Finally, I will argue that it is relevant to curation incentives in the Steem ecosystem. In particular, I suspect that the current generation of bidbots is caught up in a sort of Tragedy of the Commons dynamic. I will also do some brainstorming about how the Steem community might act to limit the negative impact of this phenomenon in our ecosystem.

Obviously, I'm not an economist, so this coverage is cursory and speculative. I especially welcome discussion from anyone with more of an economics background.

What is the "Tragedy of the Commons"

Imagine a group of ranchers who are sharing a common pasture for grazing their livestock. The pasture can sustain a certain number of animals, but if the herd size passes that point, the quality of the pasture goes down, and the herds start to suffer and die off. If there were just one rancher, that person would maintain their herd at the optimal size. However, when you add more ranchers into the mix, the rancher has to worry about what the other ranchers might do with their own herd sizes. In this case, each rancher increases their herd size as fast as possible so that they're sure to get the most value possible out of the common pasture before it inevitably collapses from overuse by the other ranchers.

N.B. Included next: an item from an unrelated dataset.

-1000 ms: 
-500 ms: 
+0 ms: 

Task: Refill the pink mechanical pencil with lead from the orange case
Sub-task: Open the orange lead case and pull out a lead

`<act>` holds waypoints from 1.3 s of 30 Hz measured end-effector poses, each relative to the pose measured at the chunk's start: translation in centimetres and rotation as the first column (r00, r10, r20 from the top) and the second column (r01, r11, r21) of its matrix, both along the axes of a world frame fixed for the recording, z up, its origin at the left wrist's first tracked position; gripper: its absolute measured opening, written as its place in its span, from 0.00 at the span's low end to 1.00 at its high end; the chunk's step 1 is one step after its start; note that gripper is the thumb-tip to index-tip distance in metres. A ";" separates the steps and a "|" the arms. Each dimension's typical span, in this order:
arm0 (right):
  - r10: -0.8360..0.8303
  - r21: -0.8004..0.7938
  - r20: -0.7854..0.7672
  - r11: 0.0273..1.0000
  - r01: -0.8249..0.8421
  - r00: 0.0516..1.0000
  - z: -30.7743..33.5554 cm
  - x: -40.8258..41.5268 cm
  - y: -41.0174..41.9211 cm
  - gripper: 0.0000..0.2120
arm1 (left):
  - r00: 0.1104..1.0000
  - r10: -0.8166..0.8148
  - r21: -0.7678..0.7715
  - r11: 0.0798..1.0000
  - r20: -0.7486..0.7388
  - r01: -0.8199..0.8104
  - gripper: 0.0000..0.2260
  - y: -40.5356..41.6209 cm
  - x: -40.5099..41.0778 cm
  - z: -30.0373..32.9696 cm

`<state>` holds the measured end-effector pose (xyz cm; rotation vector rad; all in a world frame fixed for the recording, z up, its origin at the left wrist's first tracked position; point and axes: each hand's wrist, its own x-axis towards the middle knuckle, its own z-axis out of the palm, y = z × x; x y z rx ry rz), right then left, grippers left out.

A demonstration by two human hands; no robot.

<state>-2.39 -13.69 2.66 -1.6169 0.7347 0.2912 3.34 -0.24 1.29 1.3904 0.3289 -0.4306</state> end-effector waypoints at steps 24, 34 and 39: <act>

In short, incentives when profits are held privately but losses are shared align themselves in a way that tends to produce a dysfunctional result. Here's a video that describes it in some more detail:


In his 1968 essay, The Tragedy of the Commons, Garrett Hardin described it like this:

Therein is the tragedy. Each man is locked into a system that compels him to increase his herd without limit--in a world that is limited. Ruin is the destination toward which all men rush, each pursuing his own best interest in a society that believes in the freedom of the commons. Freedom in a commons brings ruin to all.

Other examples of the Tragedy of the Commons include over-fishing, pollution, traffic jams on public highways, and hunting endangered wildlife to extinction.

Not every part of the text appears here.